### INFORMATION SUPPLIED
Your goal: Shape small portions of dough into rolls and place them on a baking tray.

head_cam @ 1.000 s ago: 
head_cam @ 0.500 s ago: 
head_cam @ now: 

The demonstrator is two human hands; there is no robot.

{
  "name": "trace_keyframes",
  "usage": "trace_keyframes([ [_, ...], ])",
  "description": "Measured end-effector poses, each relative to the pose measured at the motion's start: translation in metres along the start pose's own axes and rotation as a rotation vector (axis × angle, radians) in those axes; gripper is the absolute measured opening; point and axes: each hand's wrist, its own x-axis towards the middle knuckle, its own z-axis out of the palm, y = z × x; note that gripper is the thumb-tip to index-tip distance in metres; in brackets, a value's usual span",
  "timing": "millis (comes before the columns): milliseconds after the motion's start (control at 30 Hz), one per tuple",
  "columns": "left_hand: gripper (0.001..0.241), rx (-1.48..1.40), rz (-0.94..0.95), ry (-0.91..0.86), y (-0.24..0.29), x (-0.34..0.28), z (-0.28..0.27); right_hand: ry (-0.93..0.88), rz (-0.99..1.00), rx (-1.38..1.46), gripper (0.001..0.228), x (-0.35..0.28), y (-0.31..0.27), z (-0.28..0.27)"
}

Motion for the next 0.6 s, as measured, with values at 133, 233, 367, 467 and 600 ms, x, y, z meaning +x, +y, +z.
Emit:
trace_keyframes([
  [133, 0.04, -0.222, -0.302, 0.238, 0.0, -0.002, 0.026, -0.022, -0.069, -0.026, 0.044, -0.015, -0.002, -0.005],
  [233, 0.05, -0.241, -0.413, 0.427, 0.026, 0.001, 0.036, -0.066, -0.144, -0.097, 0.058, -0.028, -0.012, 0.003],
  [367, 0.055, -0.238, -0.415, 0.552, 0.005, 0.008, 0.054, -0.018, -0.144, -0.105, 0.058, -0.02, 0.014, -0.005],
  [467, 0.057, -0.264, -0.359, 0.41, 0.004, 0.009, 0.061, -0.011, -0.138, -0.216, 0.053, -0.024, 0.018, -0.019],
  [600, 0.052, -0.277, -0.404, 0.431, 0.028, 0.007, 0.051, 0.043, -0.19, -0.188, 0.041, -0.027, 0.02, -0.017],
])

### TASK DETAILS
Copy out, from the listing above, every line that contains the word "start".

### WRITTEN RESPONSE
  "description": "Measured end-effector poses, each relative to the pose measured at the motion's start: translation in metres along the start pose's own axes and rotation as a rotation vector (axis × angle, radians) in those axes; gripper is the absolute measured opening; point and axes: each hand's wrist, its own x-axis towards the middle knuckle, its own z-axis out of the palm, y = z × x; note that gripper is the thumb-tip to index-tip distance in metres; in brackets, a value's usual span",
  "timing": "millis (comes before the columns): milliseconds after the motion's start (control at 30 Hz), one per tuple",

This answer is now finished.